Directions for this task —
The data below is to be written out exactly, with no pictures.

*** Opening Collected material ***

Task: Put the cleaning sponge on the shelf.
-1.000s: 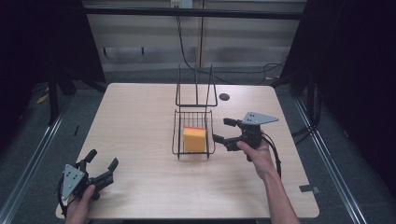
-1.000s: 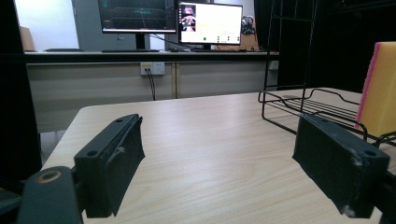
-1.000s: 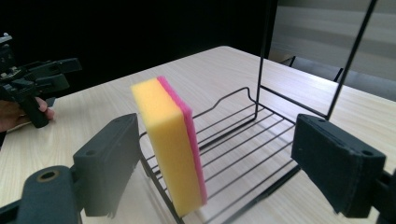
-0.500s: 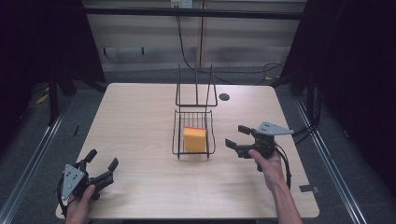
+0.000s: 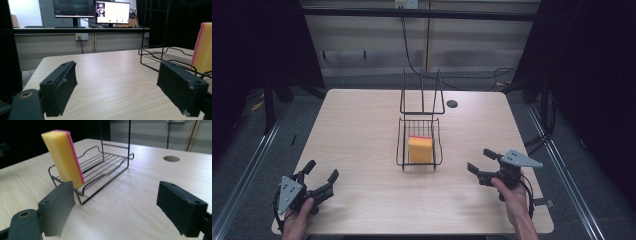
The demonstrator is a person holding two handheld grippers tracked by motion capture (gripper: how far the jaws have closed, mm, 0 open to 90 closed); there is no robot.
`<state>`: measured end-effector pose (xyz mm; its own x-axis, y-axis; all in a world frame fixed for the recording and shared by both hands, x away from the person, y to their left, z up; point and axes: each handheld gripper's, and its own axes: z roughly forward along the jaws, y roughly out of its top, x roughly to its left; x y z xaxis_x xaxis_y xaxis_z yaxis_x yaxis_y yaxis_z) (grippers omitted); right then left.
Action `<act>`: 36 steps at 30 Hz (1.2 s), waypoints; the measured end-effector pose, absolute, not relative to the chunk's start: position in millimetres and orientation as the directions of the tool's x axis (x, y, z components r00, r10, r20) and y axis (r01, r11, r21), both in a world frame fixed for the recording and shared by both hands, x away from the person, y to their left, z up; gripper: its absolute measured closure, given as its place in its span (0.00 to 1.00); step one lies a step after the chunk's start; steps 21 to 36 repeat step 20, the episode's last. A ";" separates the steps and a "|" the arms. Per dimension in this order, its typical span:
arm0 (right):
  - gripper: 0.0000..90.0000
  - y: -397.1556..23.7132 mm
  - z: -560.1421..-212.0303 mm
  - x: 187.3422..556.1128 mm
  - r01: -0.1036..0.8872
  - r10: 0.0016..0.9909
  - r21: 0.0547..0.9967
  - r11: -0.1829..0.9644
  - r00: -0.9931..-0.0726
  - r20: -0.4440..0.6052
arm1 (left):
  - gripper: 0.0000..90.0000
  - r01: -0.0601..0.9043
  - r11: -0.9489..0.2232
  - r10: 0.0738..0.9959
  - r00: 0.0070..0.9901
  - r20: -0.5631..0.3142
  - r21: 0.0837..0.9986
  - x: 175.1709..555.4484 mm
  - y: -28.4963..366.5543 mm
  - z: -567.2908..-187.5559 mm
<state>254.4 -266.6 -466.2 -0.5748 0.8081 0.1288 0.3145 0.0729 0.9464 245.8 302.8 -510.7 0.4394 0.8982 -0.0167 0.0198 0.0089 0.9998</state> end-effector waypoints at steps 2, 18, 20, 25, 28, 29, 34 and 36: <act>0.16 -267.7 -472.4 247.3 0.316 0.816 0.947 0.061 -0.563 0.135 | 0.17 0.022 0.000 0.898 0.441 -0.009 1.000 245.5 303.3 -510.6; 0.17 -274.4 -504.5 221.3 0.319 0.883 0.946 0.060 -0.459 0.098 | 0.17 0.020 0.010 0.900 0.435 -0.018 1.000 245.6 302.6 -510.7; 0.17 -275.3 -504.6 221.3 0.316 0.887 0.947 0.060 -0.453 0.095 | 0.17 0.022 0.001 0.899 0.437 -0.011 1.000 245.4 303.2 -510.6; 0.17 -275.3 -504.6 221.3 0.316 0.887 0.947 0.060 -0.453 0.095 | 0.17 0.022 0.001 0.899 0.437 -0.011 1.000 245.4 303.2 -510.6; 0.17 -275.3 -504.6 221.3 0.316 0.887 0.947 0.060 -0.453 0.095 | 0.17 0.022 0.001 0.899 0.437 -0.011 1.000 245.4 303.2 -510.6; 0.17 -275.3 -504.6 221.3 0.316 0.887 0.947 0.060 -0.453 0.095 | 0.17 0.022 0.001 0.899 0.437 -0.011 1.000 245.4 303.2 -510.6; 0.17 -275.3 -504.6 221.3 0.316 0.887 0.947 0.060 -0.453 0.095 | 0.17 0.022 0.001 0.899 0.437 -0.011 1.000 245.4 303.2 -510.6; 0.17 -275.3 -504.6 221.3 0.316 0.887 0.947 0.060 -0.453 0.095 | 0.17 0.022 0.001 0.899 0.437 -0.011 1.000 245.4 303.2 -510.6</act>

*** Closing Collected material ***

Task result —
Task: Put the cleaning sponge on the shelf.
-1.000s: 
-1.000s: 
-1.000s: 
-0.500s: 
+0.000s: 
The demonstrator is a person holding two handheld grippers tracked by motion capture (gripper: how far the jaws have closed, mm, 0 open to 90 closed); there is no robot.
`<state>`: measured end-effector pose (xyz mm; its own x-axis, y-axis; all in a world frame fixed for the recording and shared by both hands, x away from the person, y to their left, z up; point and axes: each handheld gripper's, and its own axes: z roughly forward along the jaws, y roughly out of its top, x roughly to its left; x y z xaxis_x xaxis_y xaxis_z yaxis_x yaxis_y yaxis_z) (grippers omitted); right then left.
Action `<act>`: 36 steps at 30 Hz (1.2 s), waypoints; the measured end-effector pose, absolute, not relative to the chunk's start: position in millimetres and orientation as the directions of the tool's x axis (x, y, z components r00, r10, r20) and y axis (r01, r11, r21), both in a world frame fixed for the recording and shared by both hands, x away from the person, y to their left, z up; gripper: its absolute measured closure, given as its place in its span (0.00 to 1.00); step one lies a step after the chunk's start; steps 21 to 36 repeat step 20, the episode's last. A ";" separates the steps and a "|" the arms. Per dimension in this order, its typical span:
arm0 (right):
  - gripper: 0.0000..90.0000
  - y: -397.1556..23.7132 mm
  - z: -560.1421..-212.0303 mm
  - x: 187.3422..556.1128 mm
  - r01: -0.1036..0.8872
  - r10: 0.0016..0.9909
  - r21: 0.0547..0.9967
  - r11: -0.1829..0.9644
  - r00: -0.9931..-0.0726
  - r20: -0.4440..0.6052
arm1 (left):
  - gripper: 0.0000..90.0000
  - r01: -0.0601..0.9043
  - r11: -0.9489..0.2232
  - r10: 0.0738..0.9959
  - r00: 0.0070..0.9901
  - r20: -0.5631..0.3142
  - r21: 0.0837..0.9986
  - x: 175.1709..555.4484 mm
  - y: -28.4963..366.5543 mm
  - z: -567.2908..-187.5559 mm
<state>254.4 -266.6 -466.2 -0.5748 0.8081 0.1288 0.3145 0.0729 0.9464 245.8 302.8 -510.7 0.4394 0.8982 -0.0167 0.0198 0.0089 0.9998</state> end-effector waypoints at steps 2, 18, 20, 25, 28, 29, 34 and 36: <act>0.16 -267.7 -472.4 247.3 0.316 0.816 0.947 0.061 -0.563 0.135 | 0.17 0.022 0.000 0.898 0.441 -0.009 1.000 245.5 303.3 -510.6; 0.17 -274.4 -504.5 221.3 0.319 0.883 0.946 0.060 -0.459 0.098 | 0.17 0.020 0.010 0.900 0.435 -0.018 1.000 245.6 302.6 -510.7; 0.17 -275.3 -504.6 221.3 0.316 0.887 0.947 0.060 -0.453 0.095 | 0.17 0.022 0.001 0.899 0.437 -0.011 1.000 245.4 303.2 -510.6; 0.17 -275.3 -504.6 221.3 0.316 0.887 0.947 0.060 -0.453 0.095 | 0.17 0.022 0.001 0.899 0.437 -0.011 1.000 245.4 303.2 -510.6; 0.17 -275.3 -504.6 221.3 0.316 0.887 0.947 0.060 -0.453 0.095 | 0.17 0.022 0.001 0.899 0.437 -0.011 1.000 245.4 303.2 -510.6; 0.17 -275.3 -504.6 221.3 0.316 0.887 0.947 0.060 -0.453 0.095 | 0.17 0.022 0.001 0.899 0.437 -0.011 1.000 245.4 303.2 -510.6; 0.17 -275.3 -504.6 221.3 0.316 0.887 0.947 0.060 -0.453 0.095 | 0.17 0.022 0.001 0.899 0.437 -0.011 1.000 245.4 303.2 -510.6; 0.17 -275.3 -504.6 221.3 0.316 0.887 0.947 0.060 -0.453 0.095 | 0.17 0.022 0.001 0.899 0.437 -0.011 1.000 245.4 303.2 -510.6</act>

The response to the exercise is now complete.